Take every line from the listing below that contains "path".

_ _ _ _

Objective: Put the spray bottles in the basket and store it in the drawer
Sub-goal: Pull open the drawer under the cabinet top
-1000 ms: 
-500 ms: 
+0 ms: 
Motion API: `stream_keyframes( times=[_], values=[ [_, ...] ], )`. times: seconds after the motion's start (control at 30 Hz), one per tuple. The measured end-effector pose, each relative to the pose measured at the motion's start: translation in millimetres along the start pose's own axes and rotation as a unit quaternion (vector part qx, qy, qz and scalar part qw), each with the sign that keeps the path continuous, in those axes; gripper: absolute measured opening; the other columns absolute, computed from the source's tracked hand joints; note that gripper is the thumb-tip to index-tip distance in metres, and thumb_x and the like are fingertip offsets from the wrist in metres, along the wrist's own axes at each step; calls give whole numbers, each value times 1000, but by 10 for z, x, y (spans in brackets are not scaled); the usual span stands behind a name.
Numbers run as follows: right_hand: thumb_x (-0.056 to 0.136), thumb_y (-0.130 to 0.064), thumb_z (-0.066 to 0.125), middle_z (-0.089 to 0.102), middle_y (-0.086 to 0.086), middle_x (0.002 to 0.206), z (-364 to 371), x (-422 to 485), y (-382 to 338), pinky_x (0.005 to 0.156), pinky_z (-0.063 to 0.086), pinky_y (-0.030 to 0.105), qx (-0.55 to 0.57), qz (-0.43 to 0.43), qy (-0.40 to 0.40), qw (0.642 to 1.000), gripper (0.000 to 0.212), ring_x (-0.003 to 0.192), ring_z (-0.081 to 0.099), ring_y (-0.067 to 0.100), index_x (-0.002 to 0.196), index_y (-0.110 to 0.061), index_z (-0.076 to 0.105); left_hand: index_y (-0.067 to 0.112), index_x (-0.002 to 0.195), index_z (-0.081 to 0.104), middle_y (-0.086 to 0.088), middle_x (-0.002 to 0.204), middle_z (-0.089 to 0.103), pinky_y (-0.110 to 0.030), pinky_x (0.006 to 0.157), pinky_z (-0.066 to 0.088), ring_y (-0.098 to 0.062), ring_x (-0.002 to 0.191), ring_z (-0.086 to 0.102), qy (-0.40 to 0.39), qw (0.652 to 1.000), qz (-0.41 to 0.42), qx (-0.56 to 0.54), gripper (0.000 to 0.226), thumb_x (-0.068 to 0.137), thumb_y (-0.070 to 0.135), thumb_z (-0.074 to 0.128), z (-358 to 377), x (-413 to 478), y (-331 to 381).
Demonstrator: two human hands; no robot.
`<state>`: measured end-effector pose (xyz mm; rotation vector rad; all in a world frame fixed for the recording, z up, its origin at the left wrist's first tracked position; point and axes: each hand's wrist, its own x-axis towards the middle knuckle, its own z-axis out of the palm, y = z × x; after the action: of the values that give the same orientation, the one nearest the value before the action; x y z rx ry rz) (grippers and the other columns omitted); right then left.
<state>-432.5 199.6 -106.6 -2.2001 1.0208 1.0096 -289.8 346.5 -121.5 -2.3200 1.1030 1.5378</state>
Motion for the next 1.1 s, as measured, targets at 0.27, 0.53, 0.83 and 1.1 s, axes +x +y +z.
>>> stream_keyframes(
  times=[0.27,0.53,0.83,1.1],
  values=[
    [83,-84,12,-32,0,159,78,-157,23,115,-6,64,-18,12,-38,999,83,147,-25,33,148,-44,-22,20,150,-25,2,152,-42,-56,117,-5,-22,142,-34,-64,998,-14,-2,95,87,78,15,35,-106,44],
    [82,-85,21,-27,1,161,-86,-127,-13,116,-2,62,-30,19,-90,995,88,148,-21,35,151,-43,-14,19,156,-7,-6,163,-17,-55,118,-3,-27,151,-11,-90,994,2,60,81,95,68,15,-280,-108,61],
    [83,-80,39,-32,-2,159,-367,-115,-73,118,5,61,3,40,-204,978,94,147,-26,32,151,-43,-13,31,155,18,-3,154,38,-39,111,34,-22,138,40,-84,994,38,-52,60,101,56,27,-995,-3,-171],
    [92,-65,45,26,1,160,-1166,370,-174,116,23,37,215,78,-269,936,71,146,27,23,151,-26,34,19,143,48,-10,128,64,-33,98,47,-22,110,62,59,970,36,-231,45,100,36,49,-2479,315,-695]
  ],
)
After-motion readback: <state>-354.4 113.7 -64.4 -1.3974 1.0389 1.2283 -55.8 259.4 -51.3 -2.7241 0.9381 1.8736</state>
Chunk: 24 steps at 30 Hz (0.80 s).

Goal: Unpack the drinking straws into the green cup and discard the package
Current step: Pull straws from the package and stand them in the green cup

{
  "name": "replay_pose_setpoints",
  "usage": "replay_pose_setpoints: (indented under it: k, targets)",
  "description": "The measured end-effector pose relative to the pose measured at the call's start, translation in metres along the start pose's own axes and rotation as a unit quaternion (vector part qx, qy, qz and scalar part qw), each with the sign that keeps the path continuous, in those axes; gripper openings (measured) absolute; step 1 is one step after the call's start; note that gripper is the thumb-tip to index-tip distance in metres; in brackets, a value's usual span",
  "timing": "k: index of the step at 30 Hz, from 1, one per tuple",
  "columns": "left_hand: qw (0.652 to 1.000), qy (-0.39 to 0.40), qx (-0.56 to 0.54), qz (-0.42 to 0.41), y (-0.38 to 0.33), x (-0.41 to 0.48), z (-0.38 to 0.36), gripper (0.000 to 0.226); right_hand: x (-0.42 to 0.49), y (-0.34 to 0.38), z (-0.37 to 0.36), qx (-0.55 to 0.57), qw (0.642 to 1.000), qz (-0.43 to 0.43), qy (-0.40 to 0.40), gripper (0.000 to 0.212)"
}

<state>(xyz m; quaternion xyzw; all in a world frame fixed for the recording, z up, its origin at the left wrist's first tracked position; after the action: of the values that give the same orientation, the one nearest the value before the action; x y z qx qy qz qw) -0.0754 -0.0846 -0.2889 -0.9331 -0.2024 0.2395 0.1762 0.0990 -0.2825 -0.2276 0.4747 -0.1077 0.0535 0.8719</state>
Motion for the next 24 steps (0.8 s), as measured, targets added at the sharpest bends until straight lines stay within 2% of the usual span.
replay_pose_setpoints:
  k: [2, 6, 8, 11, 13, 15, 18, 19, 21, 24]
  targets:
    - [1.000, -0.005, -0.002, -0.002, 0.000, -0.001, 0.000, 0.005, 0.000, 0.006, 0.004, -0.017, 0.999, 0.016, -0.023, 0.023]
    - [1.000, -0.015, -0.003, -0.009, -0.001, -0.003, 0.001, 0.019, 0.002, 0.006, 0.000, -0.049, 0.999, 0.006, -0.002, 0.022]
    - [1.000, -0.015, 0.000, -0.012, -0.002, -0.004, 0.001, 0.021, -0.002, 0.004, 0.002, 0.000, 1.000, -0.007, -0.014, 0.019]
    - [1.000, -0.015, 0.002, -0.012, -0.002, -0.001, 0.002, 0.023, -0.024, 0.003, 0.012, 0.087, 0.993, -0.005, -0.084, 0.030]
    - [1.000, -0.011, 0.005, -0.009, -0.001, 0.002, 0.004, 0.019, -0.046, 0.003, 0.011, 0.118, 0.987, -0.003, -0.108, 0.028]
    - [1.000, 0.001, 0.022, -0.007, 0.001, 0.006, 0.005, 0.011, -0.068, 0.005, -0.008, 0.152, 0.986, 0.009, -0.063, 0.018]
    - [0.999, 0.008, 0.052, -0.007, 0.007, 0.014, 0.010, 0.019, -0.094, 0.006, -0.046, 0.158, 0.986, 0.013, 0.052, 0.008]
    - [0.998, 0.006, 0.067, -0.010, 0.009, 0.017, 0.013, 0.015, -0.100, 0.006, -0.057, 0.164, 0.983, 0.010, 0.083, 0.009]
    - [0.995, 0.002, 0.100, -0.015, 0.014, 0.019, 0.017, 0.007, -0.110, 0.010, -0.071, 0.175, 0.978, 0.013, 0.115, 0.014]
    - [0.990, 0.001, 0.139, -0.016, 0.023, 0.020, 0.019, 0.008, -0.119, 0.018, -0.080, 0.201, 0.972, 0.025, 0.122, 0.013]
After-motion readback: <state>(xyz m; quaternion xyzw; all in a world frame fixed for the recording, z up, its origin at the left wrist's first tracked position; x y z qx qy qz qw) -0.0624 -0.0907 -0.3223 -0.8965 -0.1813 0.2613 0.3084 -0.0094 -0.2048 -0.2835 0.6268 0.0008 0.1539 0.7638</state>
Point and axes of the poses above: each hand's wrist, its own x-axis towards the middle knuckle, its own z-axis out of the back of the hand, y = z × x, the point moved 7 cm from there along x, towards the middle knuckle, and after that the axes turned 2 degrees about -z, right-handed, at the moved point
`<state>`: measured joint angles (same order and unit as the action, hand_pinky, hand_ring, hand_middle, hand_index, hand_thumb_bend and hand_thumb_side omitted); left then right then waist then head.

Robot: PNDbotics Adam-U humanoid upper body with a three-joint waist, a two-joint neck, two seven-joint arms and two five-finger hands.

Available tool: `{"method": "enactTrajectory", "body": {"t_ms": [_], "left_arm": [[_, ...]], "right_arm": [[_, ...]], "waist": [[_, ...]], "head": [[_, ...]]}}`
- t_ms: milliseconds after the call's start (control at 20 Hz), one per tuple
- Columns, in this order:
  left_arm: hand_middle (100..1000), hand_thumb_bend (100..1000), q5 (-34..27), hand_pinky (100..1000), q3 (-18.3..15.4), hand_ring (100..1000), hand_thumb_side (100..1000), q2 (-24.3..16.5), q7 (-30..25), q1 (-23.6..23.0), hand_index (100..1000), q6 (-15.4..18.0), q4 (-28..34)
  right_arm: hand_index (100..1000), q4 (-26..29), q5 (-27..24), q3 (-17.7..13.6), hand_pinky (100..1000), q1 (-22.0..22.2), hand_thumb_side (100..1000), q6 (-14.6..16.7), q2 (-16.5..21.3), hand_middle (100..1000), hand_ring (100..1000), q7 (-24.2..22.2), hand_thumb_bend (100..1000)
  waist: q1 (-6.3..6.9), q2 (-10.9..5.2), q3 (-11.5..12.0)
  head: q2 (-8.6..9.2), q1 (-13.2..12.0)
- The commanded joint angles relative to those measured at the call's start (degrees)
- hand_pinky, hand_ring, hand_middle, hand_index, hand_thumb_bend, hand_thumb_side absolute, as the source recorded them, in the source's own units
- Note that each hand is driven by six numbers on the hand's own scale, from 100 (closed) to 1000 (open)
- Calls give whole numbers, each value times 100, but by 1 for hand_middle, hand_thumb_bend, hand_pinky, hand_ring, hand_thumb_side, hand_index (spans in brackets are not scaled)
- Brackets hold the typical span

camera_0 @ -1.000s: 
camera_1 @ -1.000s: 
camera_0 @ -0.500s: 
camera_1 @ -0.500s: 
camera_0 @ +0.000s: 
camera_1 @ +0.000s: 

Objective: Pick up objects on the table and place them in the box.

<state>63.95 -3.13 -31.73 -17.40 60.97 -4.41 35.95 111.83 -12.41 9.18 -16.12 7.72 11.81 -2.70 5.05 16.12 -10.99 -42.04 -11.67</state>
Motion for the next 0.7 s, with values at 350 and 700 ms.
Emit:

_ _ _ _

=== Your solution ===
Motion API: `stream_keyframes( times=[_], values=[ [_, ...] ], )`. times: seconds after the motion's start (control at 30 Hz), one per tuple. The measured end-effector pose, each relative to the pose measured at the motion's start: translation in millimetres along the start pose's own axes and rotation as a unit quaternion (vector part qx, qy, qz and scalar part qw), each with the sign that keeps the path continuous, in those axes; gripper: absolute measured opening; the other columns absolute, computed from the source's tracked hand joints; note that gripper is the thumb-tip to index-tip distance in metres, and thumb_x and the like are fingertip offsets from the wrist in metres, along the wrist's own axes at each step; calls give whole numbers, each value times 1000, but by 10 for z, x, y (spans in brackets are not scaled); the usual span stands behind a name.
  "description": "The measured end-effector pose relative to the pose measured at the call's start, translation in metres along the start pose's own axes and rotation as a unit quaternion (vector part qx, qy, qz and scalar part qw), each with the sign that keeps the path continuous, in those axes; gripper openings (measured) absolute; step 1 is one step after the call's start; note that gripper is the thumb-tip to index-tip distance in metres; in brackets, a value's usual span",

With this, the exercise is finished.